The Azumabito’s told them that a letter from Liberio came in and they rushed for it. Upon ripping open the battered envelope and reading its contents aloud, Hange’s face pales; Mikasa’s expression loses all sense of color.
“An assault…” Mikasa repeats the written words, “But why…?”
“There’s little time,” Levi interrupts, “We need to get back to Paradis and alert the troops. Hange, Onyankopon, will the zeppelin be ready?”
“Yes,” Onyankopon answers, “But it’s been a while since I’ve flown one...I-”
“You have a day to figure it out. We need to gather our forces as soon as possible. I can head back and coral the troops while you stay at the port. We can use one of the boats from the Marleyan fleet we sidelined to get back over here. It’s not like it won’t be blown into metal confetti after Armin transforms,” for the slightest second, Armin witnesses Levi’s teeth grind, “We need to help that shit-for-brains brat.”
...do they?
It’s a question Armin asks himself as he speeds through a plan to fly their zeppelin through Marley.
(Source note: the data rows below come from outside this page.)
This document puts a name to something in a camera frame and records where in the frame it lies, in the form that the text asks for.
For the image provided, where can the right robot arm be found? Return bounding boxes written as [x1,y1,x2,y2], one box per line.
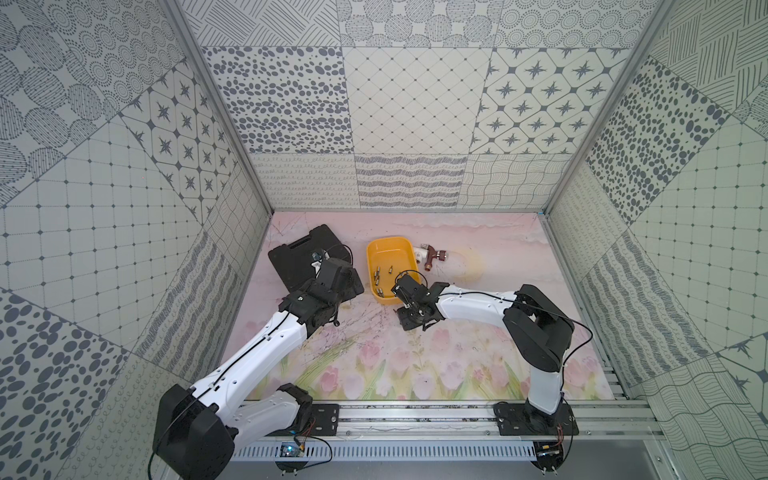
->
[392,273,575,419]

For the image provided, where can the yellow plastic storage box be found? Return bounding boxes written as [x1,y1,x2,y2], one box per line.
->
[366,236,421,305]

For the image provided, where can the white slotted cable duct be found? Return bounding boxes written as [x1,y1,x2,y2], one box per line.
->
[232,440,536,462]

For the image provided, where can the red and white valve fitting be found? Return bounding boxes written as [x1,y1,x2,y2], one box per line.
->
[413,244,448,272]

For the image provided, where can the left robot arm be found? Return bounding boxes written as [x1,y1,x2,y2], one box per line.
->
[150,258,364,479]

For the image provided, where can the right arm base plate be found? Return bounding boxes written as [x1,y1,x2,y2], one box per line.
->
[493,401,579,437]

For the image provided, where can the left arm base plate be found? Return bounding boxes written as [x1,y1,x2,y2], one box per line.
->
[270,403,340,437]

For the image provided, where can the aluminium rail frame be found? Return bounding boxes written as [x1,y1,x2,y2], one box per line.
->
[239,399,664,443]

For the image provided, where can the black plastic tool case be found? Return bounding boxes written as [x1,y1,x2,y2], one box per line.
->
[268,224,352,292]
Hange’s voice is dulled but Armin overhears being condemned for this plan being reckless but being crazy enough that it just might work. He doesn’t respond, he’s too busy worrying if Eren could make it out okay; they don’t need to do this...maybe…
Armin screws his eyes shut. Once their strategy team disbands, he balls his fist against the table, clutching bits of paper with it.
Eren, why did you leave the courthouse? Why did you leave? All of this could have been avoided...if you just stayed with us... talked to us.
As he loses sleep over the next couple of days, Armin counts the soldiers who congregate and board the zeppelin. How many will make it back and how many won’t again? Will they get wiped out again by Zeke? Will they live?
Armin wrings his hands. He wants to curl up into himself and hide, roll away like the insignificant roly-poly he is. But instead, he’s here, in this hell where screams will scratch his eardrums again. He can hardly handle his screaming at night. How can he fight against more?
He can’t—that’s the answer. But Erwin could. Armin knows he could do it all if he was here.
Armin hears his cries and Mikasa’s sobs, Connie’s shuddering breathing. There is rage and crying as Sasha lies motionless on the wooden floor. He just recently scorched Marley into what looked like the first level of hell—and this has to be hell; the hysteria of weeping continues when Sasha’s body is carried out of the zeppelin and the other troops see her. Eren and Zeke walking off the ship together sends a foul chill through him, especially when brothers—one of royal blood and founder powers—put on such a menacing show of force. But why would Zeke help his little brother and what purpose is there really of him coming to Paradis?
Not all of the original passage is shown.